Given the records below, pull every line with the word "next" into the answer.

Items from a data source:
____
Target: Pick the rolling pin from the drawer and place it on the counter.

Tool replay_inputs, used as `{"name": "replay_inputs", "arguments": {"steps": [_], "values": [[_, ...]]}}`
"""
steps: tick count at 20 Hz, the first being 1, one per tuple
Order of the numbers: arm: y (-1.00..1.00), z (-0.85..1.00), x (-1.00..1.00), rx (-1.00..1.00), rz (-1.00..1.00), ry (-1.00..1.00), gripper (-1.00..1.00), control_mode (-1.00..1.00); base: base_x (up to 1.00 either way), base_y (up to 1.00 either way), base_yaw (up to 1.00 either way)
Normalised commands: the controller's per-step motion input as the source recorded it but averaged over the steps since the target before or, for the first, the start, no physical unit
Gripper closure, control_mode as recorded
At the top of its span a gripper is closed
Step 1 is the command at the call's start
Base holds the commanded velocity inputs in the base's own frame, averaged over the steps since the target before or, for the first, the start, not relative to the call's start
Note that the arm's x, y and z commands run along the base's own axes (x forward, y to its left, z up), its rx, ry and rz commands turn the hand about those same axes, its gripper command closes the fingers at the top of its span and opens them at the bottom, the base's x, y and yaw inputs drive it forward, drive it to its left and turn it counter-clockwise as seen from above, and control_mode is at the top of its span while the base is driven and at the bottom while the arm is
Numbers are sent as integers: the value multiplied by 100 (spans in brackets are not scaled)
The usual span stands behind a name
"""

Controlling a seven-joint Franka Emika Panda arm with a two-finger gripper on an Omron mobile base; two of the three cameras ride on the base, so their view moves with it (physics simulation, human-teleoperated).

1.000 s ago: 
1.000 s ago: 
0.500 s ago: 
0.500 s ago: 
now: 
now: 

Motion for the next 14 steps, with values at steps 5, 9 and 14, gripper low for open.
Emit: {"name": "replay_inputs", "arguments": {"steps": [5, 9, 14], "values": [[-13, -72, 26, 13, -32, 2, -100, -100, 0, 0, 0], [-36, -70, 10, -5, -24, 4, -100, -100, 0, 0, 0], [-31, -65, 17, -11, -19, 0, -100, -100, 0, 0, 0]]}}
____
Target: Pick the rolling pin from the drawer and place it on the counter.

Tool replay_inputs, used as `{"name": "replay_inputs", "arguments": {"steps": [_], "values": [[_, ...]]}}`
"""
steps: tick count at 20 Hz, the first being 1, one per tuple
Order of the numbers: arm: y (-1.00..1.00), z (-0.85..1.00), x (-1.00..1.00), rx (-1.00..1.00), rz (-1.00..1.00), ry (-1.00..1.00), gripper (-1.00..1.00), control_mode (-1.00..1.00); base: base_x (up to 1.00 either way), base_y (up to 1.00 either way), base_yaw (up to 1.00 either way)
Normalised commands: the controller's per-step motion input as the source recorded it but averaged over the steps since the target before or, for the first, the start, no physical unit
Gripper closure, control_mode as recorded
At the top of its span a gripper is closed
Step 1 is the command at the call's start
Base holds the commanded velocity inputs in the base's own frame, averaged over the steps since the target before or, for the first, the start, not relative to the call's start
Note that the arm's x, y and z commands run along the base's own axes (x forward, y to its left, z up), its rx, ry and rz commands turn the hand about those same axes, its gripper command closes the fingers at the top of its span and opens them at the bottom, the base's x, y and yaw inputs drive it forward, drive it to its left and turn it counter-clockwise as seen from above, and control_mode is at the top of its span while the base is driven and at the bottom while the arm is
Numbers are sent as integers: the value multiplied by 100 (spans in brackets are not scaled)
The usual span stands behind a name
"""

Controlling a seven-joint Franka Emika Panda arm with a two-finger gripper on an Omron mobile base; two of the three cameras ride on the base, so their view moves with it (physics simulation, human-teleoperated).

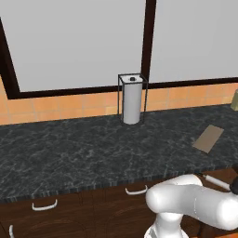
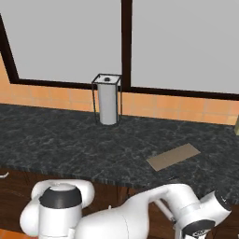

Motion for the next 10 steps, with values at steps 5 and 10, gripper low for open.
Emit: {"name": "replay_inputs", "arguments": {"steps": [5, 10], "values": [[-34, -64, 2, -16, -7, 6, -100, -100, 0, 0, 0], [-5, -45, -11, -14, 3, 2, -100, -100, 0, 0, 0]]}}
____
=== Answer section ===
Motion for the next 14 steps, with values at steps 5, 9 and 14, gripper low for open.
Motion for the next 10 steps, with values at steps 5 and 10, gripper low for open.

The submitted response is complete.